Bixby and Peyer may disagree about faith but they share common values. Even in their vocations — she's an oncology nurse, and he teaches fourth grade.

"Mike works with kids that come from really hard places. And I work with people that are dying of cancer and living with cancer," Peyer says. "And for me to do that as a Christian person, for Mike to do that as an atheist, wouldn't look a whole lot different if either one of us were the other."

"Maria's faith plays a role in making her the person that I love, and I'm good with that. I think we're both the people who we are because of her faith, because of my lack of faith, and I don't want to change that," Bixby says.

In the past, people in relationships like this often would make a change — whichever person had the stronger conviction would set the terms. But these days, people are redrawing the lines.

"These families are doing something different, and they're making their own choices," says Erika Seamon, who teaches religion at Georgetown University and studies interfaith relationships. She sees couples find common ground on love, ethics and even spirituality while maintaining very different religious identities.

"What it's doing is it's mixing up, confusing and blurring these ideas of religion, and community and affiliation and ritual and faith," Seamon says.

She says that couples who do it successfully use the tools you might expect.

"They listen and they talk and they try and understand one another. A number of them mentioned humor," she says. "You could probably take that list of advice that they would give and use it for any situation, whether it's religion or just raising children or getting along in the world."

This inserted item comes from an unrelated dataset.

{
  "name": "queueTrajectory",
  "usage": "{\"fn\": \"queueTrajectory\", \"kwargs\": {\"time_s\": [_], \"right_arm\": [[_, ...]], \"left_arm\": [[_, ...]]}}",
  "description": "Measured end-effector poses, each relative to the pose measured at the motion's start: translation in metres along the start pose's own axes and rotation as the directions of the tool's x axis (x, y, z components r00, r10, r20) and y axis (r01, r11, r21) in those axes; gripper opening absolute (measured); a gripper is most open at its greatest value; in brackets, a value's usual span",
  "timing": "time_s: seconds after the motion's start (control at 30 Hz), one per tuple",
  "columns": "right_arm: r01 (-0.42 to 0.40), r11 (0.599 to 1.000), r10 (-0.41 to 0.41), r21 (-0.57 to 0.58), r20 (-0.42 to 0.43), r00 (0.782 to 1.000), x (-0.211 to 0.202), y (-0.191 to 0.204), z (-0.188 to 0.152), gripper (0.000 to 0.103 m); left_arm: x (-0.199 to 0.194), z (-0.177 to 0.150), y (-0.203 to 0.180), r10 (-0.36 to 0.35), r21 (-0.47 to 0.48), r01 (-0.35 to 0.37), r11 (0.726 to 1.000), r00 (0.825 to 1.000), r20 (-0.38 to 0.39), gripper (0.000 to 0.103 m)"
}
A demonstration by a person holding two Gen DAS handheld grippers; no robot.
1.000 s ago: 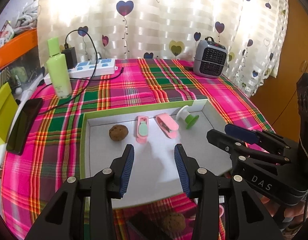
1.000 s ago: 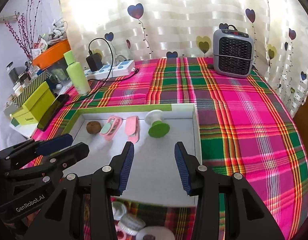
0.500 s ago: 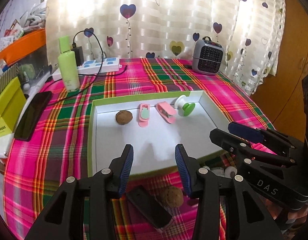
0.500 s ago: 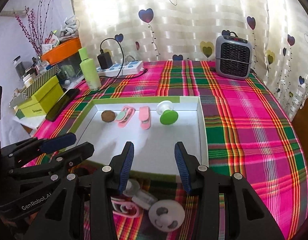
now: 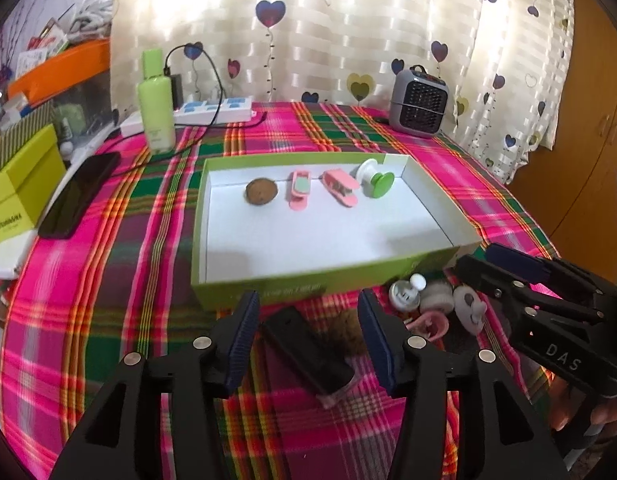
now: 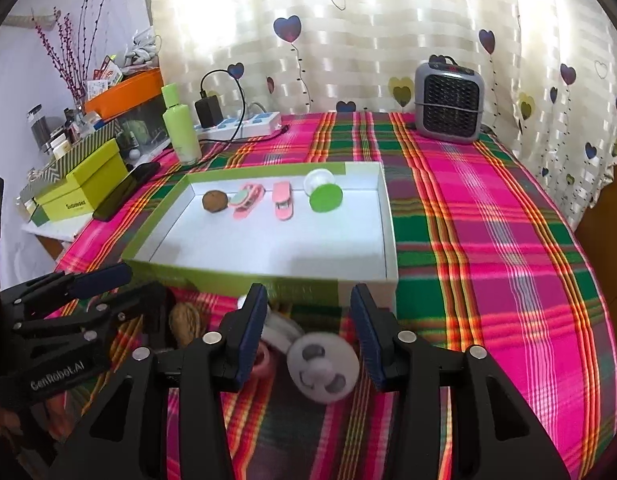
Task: Organize objects
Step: 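Withdraw both tools from the box toward the remaining items, then move the left tool to the black rectangular device while the right tool approaches the white panda ball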
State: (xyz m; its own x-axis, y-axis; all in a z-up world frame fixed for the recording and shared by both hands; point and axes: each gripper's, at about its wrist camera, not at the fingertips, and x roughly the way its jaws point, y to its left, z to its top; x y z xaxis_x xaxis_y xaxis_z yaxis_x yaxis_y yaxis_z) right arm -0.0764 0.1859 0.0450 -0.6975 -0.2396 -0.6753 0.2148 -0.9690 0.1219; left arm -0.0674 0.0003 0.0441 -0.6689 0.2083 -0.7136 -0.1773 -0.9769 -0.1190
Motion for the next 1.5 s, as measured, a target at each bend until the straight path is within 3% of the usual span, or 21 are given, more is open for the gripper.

Because Bixby and Peyer got together just a few years ago, they didn't have to hammer out a compromise on the kids. Hers from a previous marriage are being raised Lutheran, his don't go to church. But these tools — communication, humor and compassion — help them work through their differences on other aspects of faith. And it's work they're grateful for.

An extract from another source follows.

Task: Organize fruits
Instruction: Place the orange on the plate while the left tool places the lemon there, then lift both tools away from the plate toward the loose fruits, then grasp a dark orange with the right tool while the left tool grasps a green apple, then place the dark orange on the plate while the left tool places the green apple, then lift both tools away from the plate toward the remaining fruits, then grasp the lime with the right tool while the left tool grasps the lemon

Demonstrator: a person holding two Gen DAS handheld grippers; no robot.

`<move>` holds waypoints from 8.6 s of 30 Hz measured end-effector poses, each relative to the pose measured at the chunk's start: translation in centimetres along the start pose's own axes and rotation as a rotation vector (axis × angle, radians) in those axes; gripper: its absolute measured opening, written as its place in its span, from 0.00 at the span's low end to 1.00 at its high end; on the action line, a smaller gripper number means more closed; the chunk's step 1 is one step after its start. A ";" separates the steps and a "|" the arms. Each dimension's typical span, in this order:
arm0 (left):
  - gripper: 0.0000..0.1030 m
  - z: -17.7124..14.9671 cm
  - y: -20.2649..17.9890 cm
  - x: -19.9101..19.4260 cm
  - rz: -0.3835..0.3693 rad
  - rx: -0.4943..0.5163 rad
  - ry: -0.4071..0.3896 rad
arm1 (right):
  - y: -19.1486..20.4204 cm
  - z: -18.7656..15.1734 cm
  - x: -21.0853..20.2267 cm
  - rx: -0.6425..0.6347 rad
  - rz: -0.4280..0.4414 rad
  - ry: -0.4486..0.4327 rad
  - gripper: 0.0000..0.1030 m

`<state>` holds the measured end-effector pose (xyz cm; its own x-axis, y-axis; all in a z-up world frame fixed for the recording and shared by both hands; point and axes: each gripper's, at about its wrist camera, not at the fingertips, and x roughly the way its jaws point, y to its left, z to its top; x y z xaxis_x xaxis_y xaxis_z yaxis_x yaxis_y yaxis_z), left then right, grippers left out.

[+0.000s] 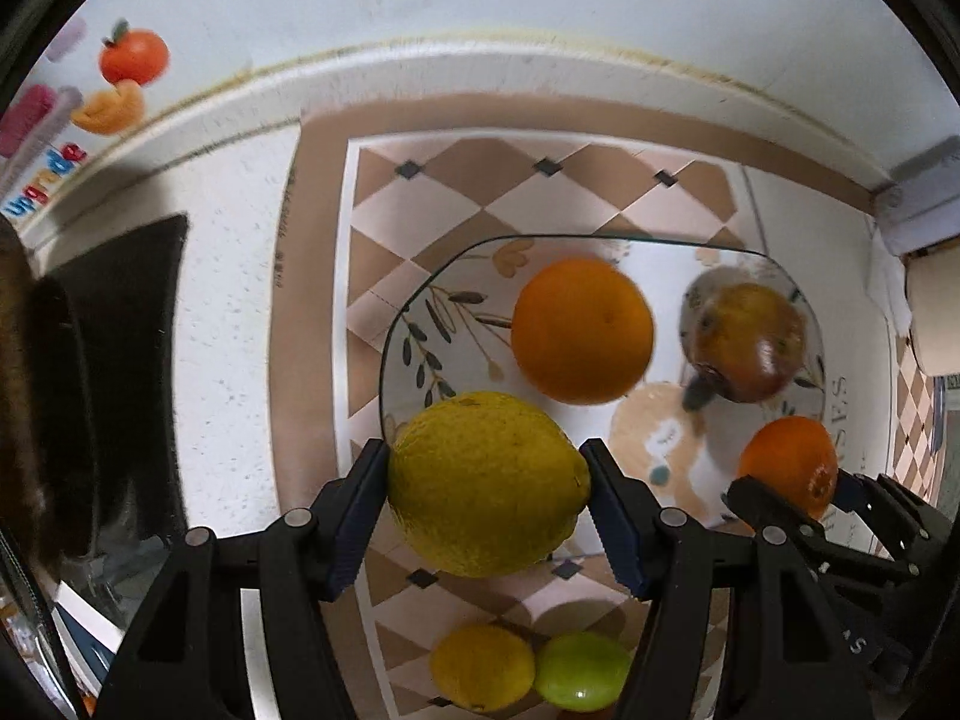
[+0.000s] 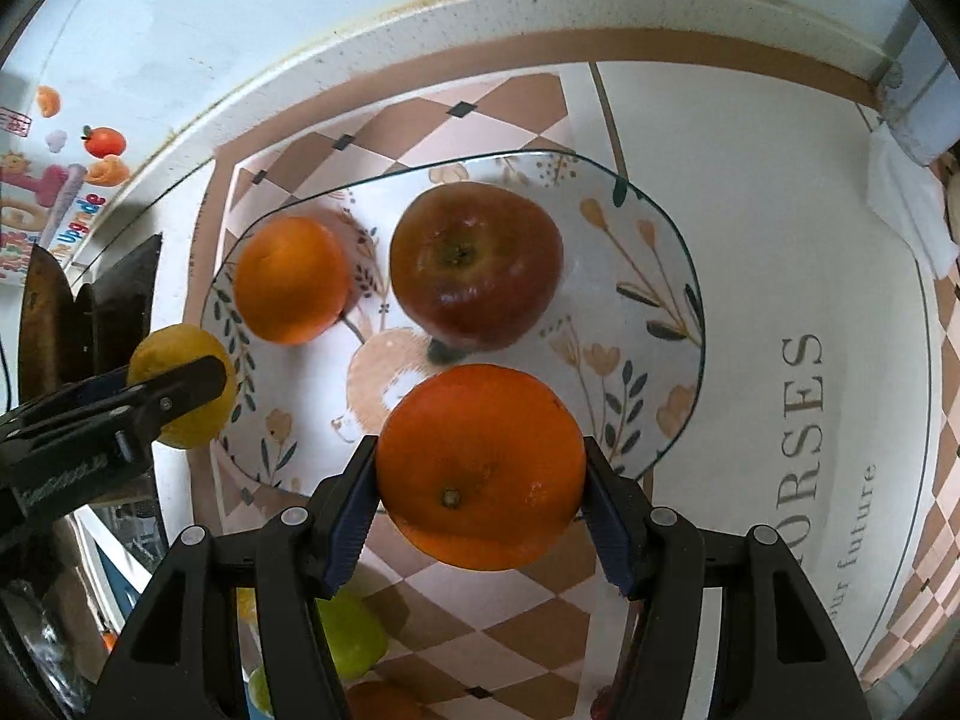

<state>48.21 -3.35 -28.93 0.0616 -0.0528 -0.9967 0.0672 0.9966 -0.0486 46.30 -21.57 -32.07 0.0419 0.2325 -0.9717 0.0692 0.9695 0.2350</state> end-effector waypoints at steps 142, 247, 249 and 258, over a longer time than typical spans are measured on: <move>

"It's not a 'what should we have for dinner' kind of question. It's a 'this matters,' " says Peyer. "Dinner matters, too — often a lot — but we don't fight about dinner. And we don't fight about this. It has very much helped me clarify what's true for me."

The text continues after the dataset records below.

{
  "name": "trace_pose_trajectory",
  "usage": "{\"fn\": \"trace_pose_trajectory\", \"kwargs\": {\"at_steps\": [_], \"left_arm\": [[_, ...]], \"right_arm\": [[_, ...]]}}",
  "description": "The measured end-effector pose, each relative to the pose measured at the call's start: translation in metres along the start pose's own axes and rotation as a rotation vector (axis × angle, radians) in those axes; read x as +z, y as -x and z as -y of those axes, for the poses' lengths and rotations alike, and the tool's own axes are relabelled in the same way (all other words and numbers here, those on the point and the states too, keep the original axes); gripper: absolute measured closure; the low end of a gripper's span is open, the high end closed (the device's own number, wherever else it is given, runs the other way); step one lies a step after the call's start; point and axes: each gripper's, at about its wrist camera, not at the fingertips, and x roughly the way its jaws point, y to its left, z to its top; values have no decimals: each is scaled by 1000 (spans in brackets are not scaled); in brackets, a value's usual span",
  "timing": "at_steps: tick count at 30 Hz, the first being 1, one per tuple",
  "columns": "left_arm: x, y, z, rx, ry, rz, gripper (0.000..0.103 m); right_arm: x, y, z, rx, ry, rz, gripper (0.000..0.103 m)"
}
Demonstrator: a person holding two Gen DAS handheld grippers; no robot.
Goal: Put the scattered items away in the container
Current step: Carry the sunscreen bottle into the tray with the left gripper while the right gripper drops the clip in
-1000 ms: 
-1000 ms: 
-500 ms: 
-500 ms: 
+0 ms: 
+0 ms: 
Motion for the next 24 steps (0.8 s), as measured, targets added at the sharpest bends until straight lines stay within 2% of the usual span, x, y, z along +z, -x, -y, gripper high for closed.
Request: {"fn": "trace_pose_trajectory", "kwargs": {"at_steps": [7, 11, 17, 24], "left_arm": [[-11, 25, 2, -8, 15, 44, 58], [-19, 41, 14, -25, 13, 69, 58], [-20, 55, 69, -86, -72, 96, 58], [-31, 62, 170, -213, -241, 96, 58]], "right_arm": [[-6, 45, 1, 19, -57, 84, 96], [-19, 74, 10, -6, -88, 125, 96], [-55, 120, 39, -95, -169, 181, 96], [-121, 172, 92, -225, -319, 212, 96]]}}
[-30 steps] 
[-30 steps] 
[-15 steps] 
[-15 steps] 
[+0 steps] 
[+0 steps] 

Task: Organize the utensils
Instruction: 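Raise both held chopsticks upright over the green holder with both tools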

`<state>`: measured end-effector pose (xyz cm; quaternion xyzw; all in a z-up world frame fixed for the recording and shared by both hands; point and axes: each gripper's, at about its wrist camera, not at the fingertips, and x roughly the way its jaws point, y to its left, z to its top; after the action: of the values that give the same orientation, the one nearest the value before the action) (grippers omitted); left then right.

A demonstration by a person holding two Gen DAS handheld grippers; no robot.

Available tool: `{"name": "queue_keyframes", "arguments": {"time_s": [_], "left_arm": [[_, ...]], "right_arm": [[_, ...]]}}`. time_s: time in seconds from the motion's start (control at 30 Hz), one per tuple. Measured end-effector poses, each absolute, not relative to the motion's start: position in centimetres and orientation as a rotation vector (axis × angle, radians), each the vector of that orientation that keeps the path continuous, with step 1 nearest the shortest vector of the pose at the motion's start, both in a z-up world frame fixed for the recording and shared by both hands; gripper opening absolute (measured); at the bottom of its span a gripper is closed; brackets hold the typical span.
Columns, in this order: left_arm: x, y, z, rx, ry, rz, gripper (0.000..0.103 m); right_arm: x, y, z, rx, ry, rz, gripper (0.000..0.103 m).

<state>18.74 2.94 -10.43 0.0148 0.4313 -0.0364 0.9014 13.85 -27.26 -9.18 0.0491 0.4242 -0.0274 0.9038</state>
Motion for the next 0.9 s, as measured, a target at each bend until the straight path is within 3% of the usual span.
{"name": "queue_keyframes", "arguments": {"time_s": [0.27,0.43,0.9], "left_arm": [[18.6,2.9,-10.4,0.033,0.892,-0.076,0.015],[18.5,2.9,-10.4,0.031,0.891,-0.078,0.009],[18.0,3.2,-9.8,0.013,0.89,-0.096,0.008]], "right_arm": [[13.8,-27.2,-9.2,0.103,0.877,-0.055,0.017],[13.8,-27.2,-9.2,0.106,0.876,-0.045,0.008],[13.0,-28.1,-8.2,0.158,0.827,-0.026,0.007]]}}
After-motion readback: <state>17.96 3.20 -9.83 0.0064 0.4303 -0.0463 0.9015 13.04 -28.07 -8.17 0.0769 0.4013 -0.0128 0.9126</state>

Adds Bixby: "If I was a different type of nonbeliever, and Maria was a different type of believer, then that would be a very different question."

"I can love you and think you're wrong, and you can love me and think I'm wrong," Peyer says. "So I appreciate this opportunity to grapple with it, and I appreciate you for being the one I get to grapple with it with."

And grappling together, for Bixby and Peyer, looks a lot like love.